In the former, we have the most blessed self abnegation that forms the theme of Phil. 2:
"He made Himself of no reputation (emptied Himself, R.V.) by taking the form of a
servant" (Phil. 2: 7).
This corresponds with the statement that the Son can do nothing of Himself. The very
fact that the Scripture says "He emptied" Himself reveals that He had somewhat which
He voluntarily relinquished when He became "flesh" and was "found in fashion as a
man". As the "Word" in the beginning, He had "life in Himself" (John 1: 4) "In Him was
life". When therefore we read that the Father had given the Son life in Himself, or that
He had power to lay down His life, and power to take it up again, He was but receiving in
His new sphere, that which was His own. In the beginning He had life in Himself.
Before the world was He had shared the glory with the Father, and when He spoke of His
ascension, it was but to go up "where He was before". It was "the living Father" that had
sent Him (John 6: 57). He was the Son of the "living God" (John 6: 69). He came to
dispense "living water" (John 4: 10); He Himself was "the living bread" (John 6: 51),
and "life through His name" is the purpose of the gospel. Moreover, His glorious titles
include this life in many ways. He is "the bread of life" (John 6: 35, 48), He is "the
resurrection and the life" (John 11: 25); He is "the way, the truth and the life"
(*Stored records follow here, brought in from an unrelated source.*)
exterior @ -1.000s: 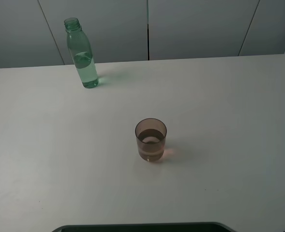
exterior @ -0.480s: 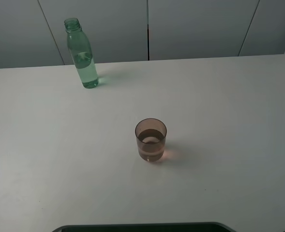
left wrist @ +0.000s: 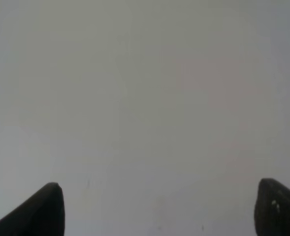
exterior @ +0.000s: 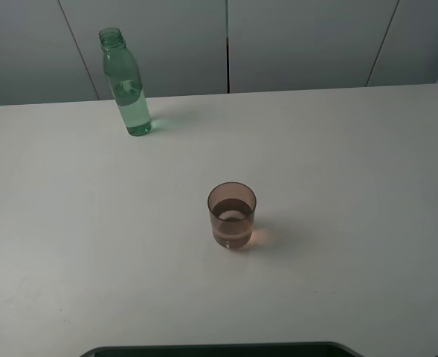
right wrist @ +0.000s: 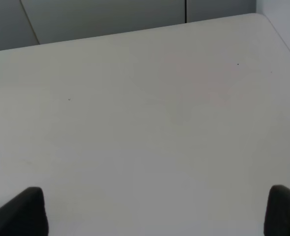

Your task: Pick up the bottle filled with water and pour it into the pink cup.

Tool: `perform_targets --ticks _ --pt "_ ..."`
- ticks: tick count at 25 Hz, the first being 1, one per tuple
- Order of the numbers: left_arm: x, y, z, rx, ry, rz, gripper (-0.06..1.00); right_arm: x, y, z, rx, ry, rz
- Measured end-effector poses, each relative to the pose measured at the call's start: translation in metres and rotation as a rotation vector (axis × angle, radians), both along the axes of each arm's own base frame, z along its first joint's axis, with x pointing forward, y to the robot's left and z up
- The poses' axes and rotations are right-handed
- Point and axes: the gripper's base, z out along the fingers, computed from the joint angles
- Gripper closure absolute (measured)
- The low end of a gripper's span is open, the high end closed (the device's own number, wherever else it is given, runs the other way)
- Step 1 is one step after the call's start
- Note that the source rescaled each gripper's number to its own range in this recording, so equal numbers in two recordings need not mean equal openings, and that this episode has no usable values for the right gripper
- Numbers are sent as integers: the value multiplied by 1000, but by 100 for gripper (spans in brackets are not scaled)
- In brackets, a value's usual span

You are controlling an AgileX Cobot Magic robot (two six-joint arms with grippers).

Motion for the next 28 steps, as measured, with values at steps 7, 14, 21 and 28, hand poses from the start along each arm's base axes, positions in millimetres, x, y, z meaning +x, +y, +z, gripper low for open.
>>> perform_targets --ticks 7,14,21,28 --pt "-35 1 -14 -13 -246 5 0 0 0 0 0 0 0" --pt "-37 3 -19 30 -243 0 0 0 0 0 0 0 0" --pt "-36 10 -20 24 -240 -18 0 0 0 0 0 0 0" --pt "-35 18 -20 13 -235 91 0 0 0 0 0 0 0"
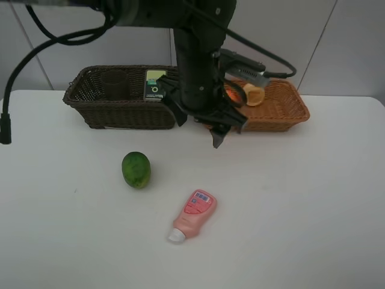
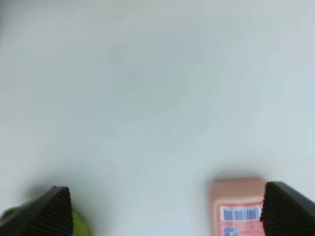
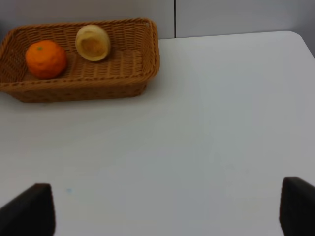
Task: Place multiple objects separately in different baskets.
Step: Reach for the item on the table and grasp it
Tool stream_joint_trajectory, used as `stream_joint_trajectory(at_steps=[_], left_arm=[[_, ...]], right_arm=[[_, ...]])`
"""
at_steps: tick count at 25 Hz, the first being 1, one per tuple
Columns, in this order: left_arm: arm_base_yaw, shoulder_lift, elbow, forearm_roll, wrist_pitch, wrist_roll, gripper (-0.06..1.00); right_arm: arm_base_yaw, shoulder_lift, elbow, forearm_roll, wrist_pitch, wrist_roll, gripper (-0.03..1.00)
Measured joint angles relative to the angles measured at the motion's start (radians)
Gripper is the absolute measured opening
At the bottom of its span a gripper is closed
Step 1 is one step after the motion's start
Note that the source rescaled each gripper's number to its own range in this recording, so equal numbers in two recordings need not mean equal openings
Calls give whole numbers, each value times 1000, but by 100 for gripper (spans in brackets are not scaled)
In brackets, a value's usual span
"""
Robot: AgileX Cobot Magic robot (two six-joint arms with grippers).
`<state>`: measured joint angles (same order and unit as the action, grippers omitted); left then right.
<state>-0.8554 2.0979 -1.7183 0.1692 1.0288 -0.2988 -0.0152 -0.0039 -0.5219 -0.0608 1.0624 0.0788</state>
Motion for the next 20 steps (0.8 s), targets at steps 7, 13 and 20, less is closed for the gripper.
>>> stream_joint_trajectory(at_steps=[7,13,20], left_arm=[[-85,0,160,4,-136,-90,99],[-114,0,245,-11,-226,-134,99],[-114,0,347,-11,-309,-181,99]], right_arm=[[0,0,0,0,0,0,97],[0,0,0,0,0,0,97],[0,0,0,0,0,0,97]])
(John 14: 6); "I am come that they might have life" was the Lord's own summary of His
commission (John 10: 10). The life that is here offered is the fundamental need of all
men, whether Jew, Gentile or Church of God, whether belonging to the earthly calling,
the heavenly country, or the position of the One body "Far above all". "Life through His
name" and that name "The Christ, the Son of God" belongs to all callings and
dispensations. Any attempt to limit John's Gospel to "the Kingdom" is contrary to the
express testimony of the book itself.
We now turn our attention to the references to "judgment" that are a feature of this
section. The following is the disposition of krino and krisis in this section. In order that
it may be easily followed, we retain the A.V. translation.
A | a | 5: 22. The Father judgeth no man. Krino.
b | 22. All judgment committed unto the Son. Krisis.
B | c | 24. No condemnation for those who believe. Krisis.
d | 27. As Son of Man, execute judgment. Krisis.
c | 29. Resurrection of damnation. Krisis.
A | a | 30. As I hear I judge. Krino.
b | 5: 30. Judgment, just. Not seek own will. Krisis.
Krisis means judgment, not necessarily a judgment that condemns, as can be proved
from many a passage (Matt. 23: 23). But krisis can and does mean damnation too, as
another passage in Matt. 23: makes clear "the damnation of hell" (Matt. 23: 33), not
permitting any softening down; the believer is exempted from Krisis.
"Shall not come into condemnation" (John 5: 24).